━━━ DATASET SECTION
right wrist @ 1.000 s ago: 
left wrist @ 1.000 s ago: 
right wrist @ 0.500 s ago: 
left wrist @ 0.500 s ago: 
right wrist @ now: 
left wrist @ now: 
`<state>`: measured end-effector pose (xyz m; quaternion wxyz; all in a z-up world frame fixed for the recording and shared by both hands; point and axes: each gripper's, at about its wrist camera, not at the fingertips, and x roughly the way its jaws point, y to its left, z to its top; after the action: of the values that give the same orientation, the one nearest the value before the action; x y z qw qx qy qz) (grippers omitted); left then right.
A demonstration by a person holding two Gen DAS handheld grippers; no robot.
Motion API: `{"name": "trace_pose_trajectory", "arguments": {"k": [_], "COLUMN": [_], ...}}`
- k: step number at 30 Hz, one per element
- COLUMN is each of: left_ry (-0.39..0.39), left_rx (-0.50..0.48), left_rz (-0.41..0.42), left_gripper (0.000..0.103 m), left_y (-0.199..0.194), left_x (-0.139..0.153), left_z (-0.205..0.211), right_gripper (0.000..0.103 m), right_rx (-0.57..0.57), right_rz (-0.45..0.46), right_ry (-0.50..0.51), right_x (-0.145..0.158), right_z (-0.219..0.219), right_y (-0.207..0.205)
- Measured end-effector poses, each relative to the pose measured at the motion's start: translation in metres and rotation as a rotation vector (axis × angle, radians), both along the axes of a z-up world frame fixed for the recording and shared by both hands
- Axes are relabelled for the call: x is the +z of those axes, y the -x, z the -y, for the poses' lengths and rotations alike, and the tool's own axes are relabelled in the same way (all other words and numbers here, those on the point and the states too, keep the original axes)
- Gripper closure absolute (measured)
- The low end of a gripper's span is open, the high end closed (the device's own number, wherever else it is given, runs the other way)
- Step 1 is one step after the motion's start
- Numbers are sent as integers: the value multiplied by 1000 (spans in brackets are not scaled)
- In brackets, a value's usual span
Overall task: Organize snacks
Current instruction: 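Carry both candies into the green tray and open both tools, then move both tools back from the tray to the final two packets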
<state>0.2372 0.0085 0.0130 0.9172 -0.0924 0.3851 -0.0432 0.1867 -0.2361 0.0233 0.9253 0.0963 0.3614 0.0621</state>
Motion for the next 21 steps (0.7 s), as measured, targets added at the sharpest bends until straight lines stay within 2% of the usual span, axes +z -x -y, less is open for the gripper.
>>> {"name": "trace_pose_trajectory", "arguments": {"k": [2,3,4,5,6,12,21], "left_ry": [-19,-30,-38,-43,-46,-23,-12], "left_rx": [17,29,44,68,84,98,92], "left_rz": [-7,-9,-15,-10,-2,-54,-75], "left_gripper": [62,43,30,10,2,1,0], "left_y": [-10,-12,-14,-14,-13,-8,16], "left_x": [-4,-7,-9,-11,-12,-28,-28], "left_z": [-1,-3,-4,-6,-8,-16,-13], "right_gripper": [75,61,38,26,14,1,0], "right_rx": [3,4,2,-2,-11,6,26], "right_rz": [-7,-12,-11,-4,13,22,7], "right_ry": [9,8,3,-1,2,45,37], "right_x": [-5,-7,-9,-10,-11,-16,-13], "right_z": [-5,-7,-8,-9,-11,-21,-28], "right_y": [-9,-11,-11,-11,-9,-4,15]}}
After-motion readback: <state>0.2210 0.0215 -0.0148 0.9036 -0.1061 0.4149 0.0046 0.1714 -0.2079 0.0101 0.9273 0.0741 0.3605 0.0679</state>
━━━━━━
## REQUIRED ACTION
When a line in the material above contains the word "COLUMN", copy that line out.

## REPLY TO THE EXERCISE
Motion API: `{"name": "trace_pose_trajectory", "arguments": {"k": [_], "COLUMN": [_], ...}}`
- COLUMN is each of: left_ry (-0.39..0.39), left_rx (-0.50..0.48), left_rz (-0.41..0.42), left_gripper (0.000..0.103 m), left_y (-0.199..0.194), left_x (-0.139..0.153), left_z (-0.205..0.211), right_gripper (0.000..0.103 m), right_rx (-0.57..0.57), right_rz (-0.45..0.46), right_ry (-0.50..0.51), right_x (-0.145..0.158), right_z (-0.219..0.219), right_y (-0.207..0.205)

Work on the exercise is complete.